Grammars Across Time Analyzed.

Via Ionuț Zamfir’s Facebook post, Blum, F., Barrientos, C., Ingunza, A. et al., “Grammars Across Time Analyzed (GATA): A dataset of 52 languages” [Sci Data 10, 835 (2023)]; the abstract:

Grammars Across Time Analyzed (GATA) is a resource capturing two snapshots of the grammatical structure of a diverse range of languages separated in time, aimed at furthering research on historical linguistics, language evolution, and cultural change. GATA comprises grammatical information on 52 diverse languages across all continents, featuring morphological, syntactic, and phonological information based on published grammars of the same language at two different time points. Here we introduce the coding scheme and design features of GATA, and we describe some salient patterns related to language change and the coverage of grammatical descriptions over time.

It’s open access, so you can read the whole thing; if you have thoughts, please share. (And if you’re curious, Ionuț is the Romanian diminutive of Ion; the English equivalent is Johnny.)

By the way, a public service announcement: Huddie “Lead Belly” Ledbetter’s given name is properly pronounced /ˈhjuːdi/; the 1900 Census lists him as “Hudy Ledbetter,” and if he’d kept that spelling it would have been easier on everyone. I mention it because I keep forgetting it, and was reminded once again today. So now you know, if you didn’t already.

Comments

  1. J.W. Brewer says

    I can understand why the “Huddie” spelling cues /hʌ/ rather than /hju/ in the first syllable, but I’m not sure that the “Hudy” spelling affirmatively cues the /hju/ option, not least because of the /hu/ third option. Is there some predictable pattern of the distribution of /hu/ v. /hju/ in AmEng that I probably know subconsciously but that this spelling is failing to trigger?

  2. David Eddyshaw says

    The illustrations in the introductory material suggest that the focus in on the different approaches to the writing of grammars over time rather than actual diachronic changes in grammar; I suppose that is what it says on the tin, but it’s a bit disappointing.

  3. J.W. Brewer says

    Okay, wikipedia says helpfully “The diphthongs /juː/ or /ɪʊ̯/ are most commonly indicated by the spellings eu, ew, uCV (where C is any consonant and V is any vowel), ue and ui, as in feud, few, mute, cue and suit, while the historical monophthong /uː/ is commonly indicated by the spellings oo and ou, as in moon and soup. So I guess this is “uCV,” but on the other hand if you think “looks like it rhymes with ‘Judy’ and ‘Rudy'” and don’t subconsciously back out the yod-dropping in those two names you will be led astray in this instance. “Like ‘Huey’ but insert a /d/” is not an approach that sprang to mind initially.

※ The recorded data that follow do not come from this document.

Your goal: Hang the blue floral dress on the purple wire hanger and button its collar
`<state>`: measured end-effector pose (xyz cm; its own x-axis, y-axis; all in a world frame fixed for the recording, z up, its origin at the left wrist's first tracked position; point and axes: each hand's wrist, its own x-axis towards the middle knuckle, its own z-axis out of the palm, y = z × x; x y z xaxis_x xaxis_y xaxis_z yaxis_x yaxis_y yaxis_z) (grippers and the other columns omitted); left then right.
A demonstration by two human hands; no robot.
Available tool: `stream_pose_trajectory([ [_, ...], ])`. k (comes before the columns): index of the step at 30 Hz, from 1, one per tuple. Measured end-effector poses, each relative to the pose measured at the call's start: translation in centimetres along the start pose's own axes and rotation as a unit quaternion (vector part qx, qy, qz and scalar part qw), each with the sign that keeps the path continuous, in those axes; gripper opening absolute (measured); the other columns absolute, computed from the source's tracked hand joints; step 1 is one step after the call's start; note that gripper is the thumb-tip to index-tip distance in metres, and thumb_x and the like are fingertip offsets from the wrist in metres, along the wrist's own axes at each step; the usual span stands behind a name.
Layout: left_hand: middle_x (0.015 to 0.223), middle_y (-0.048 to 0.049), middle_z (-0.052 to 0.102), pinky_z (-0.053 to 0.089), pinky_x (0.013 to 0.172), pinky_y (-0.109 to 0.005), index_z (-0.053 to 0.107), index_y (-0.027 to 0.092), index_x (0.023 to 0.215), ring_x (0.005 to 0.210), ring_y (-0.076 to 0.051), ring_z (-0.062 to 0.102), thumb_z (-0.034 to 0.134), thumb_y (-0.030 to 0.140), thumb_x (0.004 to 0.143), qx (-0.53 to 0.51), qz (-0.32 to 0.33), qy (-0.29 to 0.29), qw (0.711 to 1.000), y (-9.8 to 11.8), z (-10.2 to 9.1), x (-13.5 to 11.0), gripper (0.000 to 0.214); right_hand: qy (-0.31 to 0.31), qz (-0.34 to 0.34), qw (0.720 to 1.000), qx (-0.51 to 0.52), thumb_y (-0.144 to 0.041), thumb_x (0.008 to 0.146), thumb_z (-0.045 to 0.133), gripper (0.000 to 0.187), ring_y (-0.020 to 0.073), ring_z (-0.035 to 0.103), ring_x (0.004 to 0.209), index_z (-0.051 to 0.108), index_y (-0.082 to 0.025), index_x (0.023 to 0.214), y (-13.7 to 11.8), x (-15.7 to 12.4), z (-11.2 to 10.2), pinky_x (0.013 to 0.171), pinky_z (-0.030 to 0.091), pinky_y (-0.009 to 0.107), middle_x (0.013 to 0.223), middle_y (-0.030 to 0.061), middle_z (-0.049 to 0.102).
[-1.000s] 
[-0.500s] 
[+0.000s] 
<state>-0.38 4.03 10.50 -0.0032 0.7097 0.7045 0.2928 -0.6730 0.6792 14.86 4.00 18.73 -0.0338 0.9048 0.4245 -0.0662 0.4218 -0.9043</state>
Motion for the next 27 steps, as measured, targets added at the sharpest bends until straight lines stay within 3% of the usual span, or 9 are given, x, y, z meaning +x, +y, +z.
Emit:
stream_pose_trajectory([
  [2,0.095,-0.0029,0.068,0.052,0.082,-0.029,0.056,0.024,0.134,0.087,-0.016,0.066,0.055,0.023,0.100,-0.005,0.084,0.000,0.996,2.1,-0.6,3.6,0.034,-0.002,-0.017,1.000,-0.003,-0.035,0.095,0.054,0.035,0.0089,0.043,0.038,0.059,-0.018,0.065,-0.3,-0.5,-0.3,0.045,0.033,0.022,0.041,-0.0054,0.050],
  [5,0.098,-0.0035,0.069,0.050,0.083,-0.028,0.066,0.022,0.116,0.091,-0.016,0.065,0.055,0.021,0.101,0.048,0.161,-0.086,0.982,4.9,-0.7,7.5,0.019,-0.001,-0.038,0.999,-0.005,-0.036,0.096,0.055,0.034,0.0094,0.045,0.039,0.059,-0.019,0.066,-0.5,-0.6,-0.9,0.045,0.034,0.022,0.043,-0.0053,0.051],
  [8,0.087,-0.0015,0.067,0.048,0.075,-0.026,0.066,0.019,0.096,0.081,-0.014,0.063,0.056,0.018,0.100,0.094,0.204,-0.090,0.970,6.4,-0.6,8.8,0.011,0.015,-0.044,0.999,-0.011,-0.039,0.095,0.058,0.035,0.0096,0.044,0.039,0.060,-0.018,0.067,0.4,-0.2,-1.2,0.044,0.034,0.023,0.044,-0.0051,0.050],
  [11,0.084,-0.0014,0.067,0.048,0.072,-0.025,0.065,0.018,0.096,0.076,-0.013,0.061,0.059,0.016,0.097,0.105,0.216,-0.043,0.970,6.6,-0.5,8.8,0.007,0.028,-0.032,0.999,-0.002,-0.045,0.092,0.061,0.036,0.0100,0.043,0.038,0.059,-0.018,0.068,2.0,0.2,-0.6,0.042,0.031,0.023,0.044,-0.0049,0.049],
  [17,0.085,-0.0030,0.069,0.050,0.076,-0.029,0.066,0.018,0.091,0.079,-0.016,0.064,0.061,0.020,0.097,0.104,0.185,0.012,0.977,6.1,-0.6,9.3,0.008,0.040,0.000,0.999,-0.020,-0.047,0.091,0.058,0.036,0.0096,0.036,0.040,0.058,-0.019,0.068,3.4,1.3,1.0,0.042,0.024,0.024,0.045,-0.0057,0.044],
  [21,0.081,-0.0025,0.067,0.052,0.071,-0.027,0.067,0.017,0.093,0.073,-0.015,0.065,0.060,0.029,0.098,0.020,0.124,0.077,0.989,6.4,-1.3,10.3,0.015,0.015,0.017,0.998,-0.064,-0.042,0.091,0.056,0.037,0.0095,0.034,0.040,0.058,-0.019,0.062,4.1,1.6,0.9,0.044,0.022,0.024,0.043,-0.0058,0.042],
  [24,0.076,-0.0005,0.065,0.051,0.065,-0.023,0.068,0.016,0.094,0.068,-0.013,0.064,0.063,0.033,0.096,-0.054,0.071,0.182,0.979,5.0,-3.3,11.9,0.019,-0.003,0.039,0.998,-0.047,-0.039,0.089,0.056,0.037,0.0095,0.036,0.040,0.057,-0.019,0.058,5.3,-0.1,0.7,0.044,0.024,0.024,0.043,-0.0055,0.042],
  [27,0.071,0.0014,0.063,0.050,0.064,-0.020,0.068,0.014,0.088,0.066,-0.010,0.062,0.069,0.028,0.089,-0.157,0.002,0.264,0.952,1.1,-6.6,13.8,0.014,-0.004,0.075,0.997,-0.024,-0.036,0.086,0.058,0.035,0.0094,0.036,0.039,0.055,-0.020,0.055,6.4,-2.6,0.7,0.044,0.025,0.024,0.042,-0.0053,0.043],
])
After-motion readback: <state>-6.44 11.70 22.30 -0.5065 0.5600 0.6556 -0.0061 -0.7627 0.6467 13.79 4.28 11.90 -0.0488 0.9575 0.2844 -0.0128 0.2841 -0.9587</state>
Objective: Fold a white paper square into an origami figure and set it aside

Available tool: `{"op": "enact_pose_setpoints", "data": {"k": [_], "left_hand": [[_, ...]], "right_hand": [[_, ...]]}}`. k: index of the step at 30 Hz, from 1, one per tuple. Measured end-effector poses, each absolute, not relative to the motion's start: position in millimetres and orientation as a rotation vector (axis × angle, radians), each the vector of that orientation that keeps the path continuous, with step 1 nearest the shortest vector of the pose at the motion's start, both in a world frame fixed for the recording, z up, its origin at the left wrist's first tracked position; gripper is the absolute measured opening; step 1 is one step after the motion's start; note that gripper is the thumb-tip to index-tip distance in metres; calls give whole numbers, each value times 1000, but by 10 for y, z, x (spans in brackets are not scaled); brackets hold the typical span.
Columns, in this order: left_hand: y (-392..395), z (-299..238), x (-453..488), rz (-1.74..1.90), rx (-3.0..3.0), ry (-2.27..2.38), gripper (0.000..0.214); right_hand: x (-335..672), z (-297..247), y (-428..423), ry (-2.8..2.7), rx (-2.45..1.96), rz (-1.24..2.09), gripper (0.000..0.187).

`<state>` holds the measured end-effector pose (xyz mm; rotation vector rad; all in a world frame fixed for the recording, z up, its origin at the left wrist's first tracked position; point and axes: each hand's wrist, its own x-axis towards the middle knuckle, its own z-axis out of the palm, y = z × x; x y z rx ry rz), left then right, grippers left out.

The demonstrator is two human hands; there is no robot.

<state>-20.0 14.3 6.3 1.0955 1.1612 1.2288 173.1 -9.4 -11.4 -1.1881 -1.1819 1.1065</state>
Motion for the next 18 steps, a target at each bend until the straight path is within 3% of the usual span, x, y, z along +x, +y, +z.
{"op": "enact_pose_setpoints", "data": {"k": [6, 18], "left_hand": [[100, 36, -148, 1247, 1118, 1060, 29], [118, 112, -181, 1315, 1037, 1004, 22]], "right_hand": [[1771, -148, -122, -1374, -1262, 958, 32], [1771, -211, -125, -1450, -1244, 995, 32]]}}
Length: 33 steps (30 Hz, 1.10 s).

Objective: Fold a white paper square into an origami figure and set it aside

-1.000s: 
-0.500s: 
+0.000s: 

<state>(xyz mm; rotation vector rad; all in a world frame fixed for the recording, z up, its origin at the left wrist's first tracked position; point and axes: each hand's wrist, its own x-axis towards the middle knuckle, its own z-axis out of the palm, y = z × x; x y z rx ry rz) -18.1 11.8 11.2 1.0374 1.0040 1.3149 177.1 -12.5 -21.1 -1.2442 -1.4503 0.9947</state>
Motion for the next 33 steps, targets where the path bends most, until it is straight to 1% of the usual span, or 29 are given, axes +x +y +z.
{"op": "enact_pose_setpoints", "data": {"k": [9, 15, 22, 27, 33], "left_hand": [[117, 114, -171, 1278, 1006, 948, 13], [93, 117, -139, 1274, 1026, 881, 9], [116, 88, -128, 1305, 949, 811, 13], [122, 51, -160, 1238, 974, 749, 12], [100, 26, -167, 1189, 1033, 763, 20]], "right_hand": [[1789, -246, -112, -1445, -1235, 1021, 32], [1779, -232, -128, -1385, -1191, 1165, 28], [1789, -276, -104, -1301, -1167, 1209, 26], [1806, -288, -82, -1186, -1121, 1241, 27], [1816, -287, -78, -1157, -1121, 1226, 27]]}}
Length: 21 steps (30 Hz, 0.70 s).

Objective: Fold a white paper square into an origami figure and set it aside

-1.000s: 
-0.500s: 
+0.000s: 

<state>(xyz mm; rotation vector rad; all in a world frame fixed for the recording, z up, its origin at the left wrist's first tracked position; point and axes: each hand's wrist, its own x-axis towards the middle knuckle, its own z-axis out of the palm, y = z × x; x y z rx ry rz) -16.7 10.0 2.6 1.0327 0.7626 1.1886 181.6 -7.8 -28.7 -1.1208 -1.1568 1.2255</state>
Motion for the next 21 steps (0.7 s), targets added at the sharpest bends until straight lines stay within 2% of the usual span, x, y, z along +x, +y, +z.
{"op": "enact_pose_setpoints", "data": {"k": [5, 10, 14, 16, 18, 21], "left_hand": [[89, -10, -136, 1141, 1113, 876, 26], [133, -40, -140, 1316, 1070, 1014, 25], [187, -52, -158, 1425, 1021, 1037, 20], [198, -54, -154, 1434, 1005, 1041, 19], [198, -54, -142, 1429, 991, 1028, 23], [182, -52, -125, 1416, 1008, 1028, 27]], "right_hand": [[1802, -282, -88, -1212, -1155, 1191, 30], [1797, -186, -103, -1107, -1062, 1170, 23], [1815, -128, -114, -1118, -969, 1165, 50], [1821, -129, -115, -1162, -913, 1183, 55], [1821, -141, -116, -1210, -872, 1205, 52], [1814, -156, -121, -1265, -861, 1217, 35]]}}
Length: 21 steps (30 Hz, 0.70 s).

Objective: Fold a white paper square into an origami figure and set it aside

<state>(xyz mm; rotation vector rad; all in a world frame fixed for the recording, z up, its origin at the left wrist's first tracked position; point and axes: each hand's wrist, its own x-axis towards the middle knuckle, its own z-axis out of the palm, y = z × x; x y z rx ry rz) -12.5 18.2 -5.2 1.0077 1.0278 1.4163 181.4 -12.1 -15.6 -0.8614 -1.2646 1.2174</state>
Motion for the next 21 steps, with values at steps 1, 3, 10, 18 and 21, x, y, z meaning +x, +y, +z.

  4. It may help to remember it in Pete Seeger’s voice: https://youtu.be/RLQbNRuD1ZE.

  5. I suppose that is what it says on the tin

    “the grammatical structure of a diverse range of languages separated in time” is about language and not its description.

    (We can, of course, claim that all structures only exist in our minds (the universe itself being just “stuff” which we describe as a function in a space, and when we look at this function in space we say that this arbitrary region is “sun”) but we at least see same structures)

    and we describe some salient patterns related to language change and the coverage of grammatical descriptions over time.” – both.

  6. Hypothesis:
    Grapheme u may be /ʌ/ only ever in old English words and /ju/ only ever in anglicised words. In more exotic borrowings it must always be /u/

    Anglicised:
    Hugo, Hubert, humour, human, humerus, humid, humus, huge

    Exotic:
    Hutu, hula, Huberman, Hunan

    Special pleading::

    Huron – early explorers spellings are anglicised, later ones exotic.

    Hudibras – I have been saying /hu/, now I have doubts. .

    Huitt – a variant of Hewitt. Surnames are wack.

    hubris – /hju/. I have no doubts, just questions

  7. Huberman with only one n I’d say has a decent shot at having /hju/. Certainly my American violin teacher Mrs Huber had /hju/.

  8. Hummus (foreign) and Hutterite (anglicised), with ʌ’s, are unaccounted for, on account of the geminates.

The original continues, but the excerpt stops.